**WORK TASK**. Provide only the number of lines in the records below that include "button".

******

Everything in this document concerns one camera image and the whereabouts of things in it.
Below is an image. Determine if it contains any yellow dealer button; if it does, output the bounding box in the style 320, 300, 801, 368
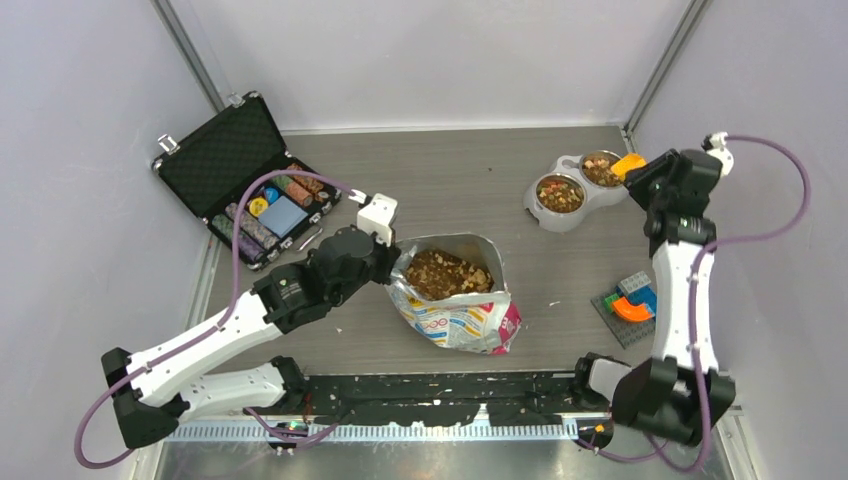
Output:
247, 197, 270, 217

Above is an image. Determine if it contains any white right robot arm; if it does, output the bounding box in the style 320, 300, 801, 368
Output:
570, 149, 736, 447

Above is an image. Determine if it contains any green lego brick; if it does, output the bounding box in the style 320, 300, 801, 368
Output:
603, 293, 620, 313

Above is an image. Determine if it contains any blue dealer button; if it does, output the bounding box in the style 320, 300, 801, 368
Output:
263, 187, 280, 204

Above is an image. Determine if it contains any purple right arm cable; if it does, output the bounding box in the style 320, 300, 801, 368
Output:
682, 134, 813, 475

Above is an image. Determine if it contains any white double pet bowl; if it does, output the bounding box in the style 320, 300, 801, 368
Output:
523, 150, 627, 233

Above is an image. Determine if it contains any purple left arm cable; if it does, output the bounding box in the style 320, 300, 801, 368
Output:
72, 170, 359, 470

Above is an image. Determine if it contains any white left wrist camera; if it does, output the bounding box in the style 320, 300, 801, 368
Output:
348, 189, 398, 246

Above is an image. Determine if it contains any blue lego brick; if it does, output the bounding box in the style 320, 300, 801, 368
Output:
617, 285, 657, 316

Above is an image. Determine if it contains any cat food bag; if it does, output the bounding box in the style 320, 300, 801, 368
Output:
387, 233, 522, 355

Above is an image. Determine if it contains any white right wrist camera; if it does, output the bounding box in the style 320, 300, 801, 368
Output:
702, 132, 735, 178

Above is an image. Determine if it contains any orange curved lego piece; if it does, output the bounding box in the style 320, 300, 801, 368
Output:
610, 297, 655, 323

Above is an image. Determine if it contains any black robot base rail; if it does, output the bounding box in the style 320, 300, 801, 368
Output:
267, 371, 579, 427

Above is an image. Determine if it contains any black poker chip case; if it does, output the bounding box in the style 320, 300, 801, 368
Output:
151, 91, 343, 271

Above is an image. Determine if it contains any green purple chip row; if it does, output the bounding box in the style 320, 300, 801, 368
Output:
211, 214, 264, 264

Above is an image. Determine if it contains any blue playing card deck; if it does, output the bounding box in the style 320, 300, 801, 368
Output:
258, 196, 307, 238

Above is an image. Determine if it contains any red green chip row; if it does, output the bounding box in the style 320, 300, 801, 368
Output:
271, 175, 314, 208

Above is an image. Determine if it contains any grey lego baseplate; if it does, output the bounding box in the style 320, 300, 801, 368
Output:
590, 291, 655, 349

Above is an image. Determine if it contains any yellow plastic scoop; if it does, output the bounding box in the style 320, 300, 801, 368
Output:
609, 153, 647, 181

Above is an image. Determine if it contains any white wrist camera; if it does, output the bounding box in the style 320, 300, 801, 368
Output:
702, 132, 735, 178
348, 189, 398, 246

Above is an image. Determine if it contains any light grey lego brick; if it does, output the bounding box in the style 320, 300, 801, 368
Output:
616, 271, 651, 296

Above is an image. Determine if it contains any orange black chip row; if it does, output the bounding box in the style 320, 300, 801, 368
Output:
289, 175, 330, 203

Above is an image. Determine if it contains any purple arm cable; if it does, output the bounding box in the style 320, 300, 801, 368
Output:
682, 134, 813, 475
72, 170, 359, 470

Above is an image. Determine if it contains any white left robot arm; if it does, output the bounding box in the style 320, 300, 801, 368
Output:
101, 226, 400, 449

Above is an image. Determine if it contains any pet food kibble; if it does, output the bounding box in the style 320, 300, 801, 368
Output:
403, 249, 494, 301

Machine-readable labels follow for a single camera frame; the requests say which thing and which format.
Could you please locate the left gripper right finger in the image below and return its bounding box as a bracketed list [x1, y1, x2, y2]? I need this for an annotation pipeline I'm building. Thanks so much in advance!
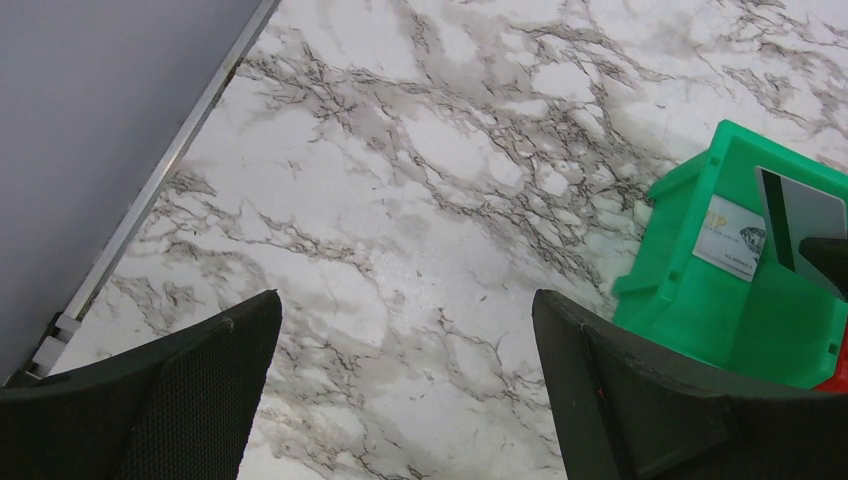
[532, 290, 847, 479]

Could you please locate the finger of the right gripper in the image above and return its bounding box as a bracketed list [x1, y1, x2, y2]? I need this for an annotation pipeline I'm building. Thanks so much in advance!
[799, 237, 847, 299]

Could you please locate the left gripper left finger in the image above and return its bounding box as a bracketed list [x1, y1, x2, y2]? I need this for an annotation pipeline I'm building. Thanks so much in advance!
[1, 290, 283, 479]

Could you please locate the red plastic bin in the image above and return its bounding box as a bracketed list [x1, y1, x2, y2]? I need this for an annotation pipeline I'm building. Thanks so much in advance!
[815, 330, 848, 393]

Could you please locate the green plastic bin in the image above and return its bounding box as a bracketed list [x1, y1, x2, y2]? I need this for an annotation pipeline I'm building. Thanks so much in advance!
[613, 120, 847, 389]

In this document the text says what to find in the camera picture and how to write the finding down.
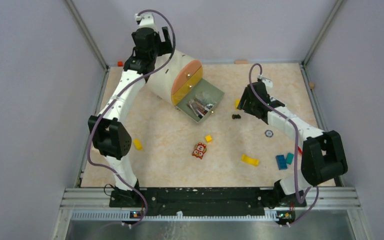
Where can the yellow arch block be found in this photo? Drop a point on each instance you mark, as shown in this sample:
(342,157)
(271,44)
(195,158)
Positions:
(249,160)

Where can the teal block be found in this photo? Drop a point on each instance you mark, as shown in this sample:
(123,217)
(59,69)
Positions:
(289,158)

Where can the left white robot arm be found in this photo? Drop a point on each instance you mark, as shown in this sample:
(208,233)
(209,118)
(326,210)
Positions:
(109,141)

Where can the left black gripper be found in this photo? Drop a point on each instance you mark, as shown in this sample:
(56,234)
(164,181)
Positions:
(164,47)

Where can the blue poker chip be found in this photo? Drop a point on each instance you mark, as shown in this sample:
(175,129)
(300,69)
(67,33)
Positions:
(269,133)

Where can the small yellow cube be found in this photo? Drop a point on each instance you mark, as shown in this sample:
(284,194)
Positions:
(208,138)

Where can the clear plastic wrapper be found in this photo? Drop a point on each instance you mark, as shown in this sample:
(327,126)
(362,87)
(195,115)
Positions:
(201,104)

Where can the wooden peg at wall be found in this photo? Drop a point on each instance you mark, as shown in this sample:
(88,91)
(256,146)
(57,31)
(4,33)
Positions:
(241,62)

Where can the cream round drawer organizer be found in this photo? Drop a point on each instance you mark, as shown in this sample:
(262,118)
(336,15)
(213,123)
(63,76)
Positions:
(179,81)

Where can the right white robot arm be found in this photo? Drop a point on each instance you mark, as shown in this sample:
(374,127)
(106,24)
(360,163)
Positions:
(319,154)

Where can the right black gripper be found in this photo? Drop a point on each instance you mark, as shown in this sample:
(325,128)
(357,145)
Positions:
(244,104)

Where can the yellow wedge block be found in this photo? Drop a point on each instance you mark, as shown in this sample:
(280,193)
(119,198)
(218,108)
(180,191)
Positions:
(137,144)

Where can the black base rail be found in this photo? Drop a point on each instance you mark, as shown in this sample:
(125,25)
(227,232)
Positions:
(203,201)

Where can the yellow rectangular block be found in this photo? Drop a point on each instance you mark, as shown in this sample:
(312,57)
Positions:
(237,102)

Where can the red owl number toy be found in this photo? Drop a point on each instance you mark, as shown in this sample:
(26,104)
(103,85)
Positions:
(199,150)

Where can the blue lego brick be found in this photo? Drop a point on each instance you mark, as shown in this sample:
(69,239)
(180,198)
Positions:
(281,162)

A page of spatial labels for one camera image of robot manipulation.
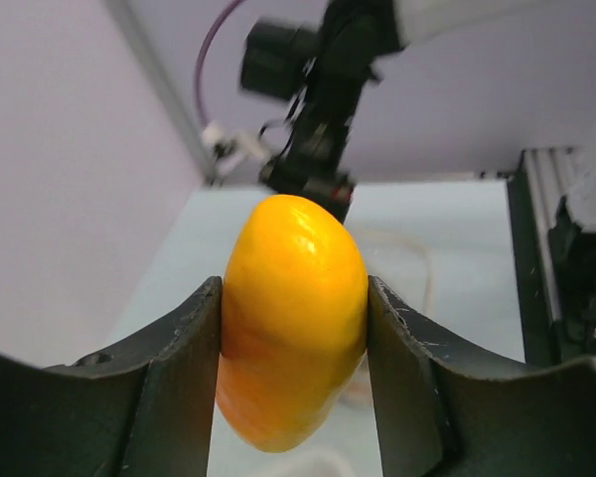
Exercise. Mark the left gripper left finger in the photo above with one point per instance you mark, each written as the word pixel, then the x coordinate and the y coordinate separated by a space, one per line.
pixel 142 406

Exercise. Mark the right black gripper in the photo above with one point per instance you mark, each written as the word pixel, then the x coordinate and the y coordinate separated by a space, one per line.
pixel 310 165

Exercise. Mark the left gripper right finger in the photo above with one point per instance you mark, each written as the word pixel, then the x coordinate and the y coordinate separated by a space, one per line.
pixel 444 406

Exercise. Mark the clear zip top bag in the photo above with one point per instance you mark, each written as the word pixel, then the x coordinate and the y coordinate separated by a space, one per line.
pixel 402 261

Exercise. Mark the orange papaya slice toy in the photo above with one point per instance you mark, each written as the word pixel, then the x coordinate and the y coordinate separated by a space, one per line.
pixel 294 322

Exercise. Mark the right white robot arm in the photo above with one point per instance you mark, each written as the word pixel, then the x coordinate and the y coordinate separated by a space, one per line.
pixel 328 68

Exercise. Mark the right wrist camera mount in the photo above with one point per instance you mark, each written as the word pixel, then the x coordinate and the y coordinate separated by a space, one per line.
pixel 231 150

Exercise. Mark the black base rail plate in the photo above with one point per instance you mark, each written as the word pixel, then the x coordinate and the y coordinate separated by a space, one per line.
pixel 555 260

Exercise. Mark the right aluminium frame post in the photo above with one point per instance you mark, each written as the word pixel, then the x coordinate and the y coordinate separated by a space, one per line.
pixel 185 122

******

**TASK SOLUTION**. 2